• **TASK TO CARRY OUT**
Could you filter the records below down to the lines that include the word "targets"?

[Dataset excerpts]
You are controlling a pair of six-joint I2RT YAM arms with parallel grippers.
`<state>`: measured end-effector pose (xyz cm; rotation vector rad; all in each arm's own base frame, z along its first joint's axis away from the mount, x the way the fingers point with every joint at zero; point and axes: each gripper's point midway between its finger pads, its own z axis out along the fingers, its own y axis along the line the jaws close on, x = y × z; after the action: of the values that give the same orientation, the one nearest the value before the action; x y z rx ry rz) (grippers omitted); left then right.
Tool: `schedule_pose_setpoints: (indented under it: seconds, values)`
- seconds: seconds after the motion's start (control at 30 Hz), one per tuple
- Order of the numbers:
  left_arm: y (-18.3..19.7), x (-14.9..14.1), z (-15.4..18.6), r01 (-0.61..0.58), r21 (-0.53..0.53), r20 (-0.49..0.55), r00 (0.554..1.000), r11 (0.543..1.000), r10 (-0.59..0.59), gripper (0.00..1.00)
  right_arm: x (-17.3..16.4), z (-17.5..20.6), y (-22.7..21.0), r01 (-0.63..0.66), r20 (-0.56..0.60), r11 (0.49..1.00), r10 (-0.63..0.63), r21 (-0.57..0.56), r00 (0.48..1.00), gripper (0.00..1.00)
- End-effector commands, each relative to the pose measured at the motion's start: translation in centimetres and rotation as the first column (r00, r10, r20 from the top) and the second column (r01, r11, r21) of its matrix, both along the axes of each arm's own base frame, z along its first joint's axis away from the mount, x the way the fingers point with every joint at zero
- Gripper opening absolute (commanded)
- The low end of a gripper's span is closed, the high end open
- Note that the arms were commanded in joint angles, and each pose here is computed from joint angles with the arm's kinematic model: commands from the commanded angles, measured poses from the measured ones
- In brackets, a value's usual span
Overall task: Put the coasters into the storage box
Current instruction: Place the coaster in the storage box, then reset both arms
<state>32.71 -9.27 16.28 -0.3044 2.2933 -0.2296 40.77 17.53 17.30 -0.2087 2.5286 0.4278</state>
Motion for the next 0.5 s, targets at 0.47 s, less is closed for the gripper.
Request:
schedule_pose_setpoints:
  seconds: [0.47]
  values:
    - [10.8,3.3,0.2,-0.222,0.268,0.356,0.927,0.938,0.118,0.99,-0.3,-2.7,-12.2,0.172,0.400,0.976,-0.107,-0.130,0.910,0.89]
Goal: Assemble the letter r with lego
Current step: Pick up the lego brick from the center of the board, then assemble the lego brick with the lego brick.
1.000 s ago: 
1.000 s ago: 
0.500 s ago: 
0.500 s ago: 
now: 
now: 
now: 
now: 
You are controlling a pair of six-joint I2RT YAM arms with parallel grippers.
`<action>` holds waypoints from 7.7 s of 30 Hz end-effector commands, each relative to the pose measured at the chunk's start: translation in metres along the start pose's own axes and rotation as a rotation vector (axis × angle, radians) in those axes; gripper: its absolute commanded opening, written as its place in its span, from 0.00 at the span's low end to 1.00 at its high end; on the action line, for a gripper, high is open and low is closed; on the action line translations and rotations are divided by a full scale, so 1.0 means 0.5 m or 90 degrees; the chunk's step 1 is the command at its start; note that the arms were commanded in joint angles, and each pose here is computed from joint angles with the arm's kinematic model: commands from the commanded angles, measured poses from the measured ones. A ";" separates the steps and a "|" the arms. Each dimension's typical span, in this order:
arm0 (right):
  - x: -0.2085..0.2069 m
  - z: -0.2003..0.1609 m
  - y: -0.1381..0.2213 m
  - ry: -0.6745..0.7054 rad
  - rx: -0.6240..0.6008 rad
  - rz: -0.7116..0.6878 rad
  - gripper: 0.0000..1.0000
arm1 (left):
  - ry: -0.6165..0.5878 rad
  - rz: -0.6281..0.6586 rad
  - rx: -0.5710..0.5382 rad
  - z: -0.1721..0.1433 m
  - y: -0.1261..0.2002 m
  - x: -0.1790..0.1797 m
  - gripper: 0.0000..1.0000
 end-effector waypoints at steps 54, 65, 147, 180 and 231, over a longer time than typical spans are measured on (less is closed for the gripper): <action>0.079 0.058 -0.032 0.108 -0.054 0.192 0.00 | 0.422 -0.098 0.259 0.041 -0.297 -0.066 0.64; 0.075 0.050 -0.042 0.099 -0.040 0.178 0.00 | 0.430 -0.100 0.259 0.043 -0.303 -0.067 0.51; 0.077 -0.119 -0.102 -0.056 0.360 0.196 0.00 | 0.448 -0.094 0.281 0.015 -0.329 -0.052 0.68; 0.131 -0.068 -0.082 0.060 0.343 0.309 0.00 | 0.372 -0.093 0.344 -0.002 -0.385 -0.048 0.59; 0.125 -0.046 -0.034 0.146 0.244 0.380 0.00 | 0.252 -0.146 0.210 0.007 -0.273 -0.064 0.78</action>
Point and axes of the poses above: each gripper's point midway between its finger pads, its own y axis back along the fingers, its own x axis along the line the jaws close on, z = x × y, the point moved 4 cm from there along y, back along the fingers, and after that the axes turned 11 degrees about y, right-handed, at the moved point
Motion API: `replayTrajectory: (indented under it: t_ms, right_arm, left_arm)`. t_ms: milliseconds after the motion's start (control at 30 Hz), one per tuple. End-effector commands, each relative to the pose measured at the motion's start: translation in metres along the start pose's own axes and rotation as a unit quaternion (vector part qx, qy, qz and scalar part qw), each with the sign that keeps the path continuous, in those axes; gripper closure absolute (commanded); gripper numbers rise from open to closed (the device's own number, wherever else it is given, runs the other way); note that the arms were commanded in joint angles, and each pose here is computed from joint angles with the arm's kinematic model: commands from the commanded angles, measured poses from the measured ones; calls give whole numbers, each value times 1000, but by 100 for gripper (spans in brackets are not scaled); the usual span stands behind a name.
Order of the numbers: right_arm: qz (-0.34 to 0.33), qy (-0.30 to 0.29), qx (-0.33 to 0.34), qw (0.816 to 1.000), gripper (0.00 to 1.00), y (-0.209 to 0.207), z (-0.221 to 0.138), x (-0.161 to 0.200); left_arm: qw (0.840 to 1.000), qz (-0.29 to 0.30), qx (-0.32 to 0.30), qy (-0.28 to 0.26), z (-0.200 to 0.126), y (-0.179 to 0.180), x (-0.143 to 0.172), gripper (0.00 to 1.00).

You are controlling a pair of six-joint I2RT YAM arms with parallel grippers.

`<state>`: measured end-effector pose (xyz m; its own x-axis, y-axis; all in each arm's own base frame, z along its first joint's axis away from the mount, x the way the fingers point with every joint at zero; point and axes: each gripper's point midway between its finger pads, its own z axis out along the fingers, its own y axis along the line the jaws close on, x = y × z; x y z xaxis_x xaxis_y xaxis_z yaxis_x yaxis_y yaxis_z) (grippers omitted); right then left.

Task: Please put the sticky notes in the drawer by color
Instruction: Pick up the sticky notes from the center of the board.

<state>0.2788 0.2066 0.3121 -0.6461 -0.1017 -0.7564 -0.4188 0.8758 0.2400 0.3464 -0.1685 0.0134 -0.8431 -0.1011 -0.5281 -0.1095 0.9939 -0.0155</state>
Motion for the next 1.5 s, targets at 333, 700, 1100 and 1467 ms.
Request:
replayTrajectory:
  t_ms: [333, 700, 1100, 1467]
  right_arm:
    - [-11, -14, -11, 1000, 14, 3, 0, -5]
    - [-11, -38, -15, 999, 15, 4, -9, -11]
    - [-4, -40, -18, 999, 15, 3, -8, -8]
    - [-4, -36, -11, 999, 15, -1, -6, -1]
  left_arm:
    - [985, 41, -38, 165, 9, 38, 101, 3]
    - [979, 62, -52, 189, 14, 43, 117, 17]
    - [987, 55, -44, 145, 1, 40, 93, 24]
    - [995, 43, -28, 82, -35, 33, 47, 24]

• **YOUR SOLUTION**
Motion for the next 0.5 s, targets at 0.47 s, less is closed for the gripper.
Motion for the next 1.5 s, targets at 333, 700, 1100 and 1467 ms.

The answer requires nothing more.